Autorité parentale : comment l’exercer après la séparation?
Autorité parentale : comment l’exercer après la séparation?
Comment s’exerce l’autorité parentale au quotidien en cas de séparation.

16 octobre 2023 | Même lorsqu’ils sont séparés, les parents continuent d’exercer leur autorité pour prendre soin de leur enfant. Au quotidien, comment se prennent les décisions importantes au sujet de l’enfant dans un contexte de séparation? Les réponses d’une avocate à des questions courantes.

L’autorité parentale est un ensemble de droits et d’obligations que tout parent a envers son enfant pour prendre les décisions qui concernent son bien-être. « C’est un principe inscrit dans le Code civil du Québec qui décrit la façon dont les parents vont se partager ou se consulter sur toutes les décisions d’importance qui concernent un enfant mineur. Par exemple, en ce qui concerne la santé, l’éducation et le lieu de résidence de l’enfant », a expliqué Me Justine Lambert-Boulianne, avocate à l’aide juridique, lors d’un récent webinaire d’Éducaloi au cours duquel elle a répondu à des questions courantes.

Le parent qui n’a pas la garde a-t-il droit aux mêmes informations que l’autre parent en ce qui concerne l’école et la santé de son enfant?

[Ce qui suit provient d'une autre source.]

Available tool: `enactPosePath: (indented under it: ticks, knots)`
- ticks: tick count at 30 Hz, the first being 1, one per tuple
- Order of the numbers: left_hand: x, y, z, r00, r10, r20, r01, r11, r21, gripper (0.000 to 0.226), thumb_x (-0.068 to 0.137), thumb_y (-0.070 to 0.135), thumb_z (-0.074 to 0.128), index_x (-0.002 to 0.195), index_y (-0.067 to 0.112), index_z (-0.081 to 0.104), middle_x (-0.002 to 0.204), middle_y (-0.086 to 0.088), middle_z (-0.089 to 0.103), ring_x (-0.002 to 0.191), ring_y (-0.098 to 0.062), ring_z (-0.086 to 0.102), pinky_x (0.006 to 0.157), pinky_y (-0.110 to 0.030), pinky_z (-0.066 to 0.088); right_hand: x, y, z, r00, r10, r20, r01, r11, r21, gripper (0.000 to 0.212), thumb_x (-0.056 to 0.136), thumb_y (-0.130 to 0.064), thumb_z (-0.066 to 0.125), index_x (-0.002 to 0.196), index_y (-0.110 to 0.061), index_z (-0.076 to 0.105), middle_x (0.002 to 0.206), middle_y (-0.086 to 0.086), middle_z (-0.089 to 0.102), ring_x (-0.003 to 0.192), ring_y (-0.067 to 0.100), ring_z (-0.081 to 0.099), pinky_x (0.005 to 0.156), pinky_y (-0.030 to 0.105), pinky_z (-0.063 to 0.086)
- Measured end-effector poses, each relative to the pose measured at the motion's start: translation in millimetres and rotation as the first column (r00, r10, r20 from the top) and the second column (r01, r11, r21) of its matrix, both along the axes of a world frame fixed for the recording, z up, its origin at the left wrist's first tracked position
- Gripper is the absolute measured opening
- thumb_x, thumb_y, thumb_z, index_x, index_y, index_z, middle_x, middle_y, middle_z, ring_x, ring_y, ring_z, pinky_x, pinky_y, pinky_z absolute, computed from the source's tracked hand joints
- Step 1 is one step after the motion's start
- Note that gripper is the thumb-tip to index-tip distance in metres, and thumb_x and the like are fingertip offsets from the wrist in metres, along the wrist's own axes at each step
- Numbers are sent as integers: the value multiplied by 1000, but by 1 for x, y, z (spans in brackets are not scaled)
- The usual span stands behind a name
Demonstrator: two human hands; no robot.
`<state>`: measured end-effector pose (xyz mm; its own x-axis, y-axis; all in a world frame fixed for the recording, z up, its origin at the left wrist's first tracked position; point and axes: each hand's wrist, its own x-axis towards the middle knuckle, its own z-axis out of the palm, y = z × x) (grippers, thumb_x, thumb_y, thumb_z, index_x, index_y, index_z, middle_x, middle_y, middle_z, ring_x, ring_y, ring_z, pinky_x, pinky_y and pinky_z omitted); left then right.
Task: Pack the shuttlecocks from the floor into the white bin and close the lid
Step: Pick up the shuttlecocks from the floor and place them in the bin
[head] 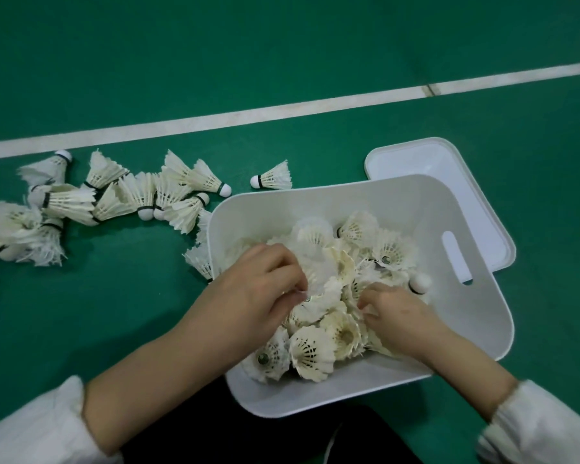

« Oui, absolument. Le fait de ne pas avoir la garde exclusive ou même de ne pas avoir de contact avec son enfant n’entraîne pas la perte de son autorité parentale », précise Me Justine Lambert-Boulianne. Le parent qui n’a pas la garde de son enfant a le droit de consulter les bulletins scolaires, d’assister aux rencontres avec l’enseignant et d’obtenir des renseignements sur les soins médicaux que reçoit son enfant.

Un parent a la garde exclusive lorsqu’il assume plus de 60 % du temps de garde de son enfant.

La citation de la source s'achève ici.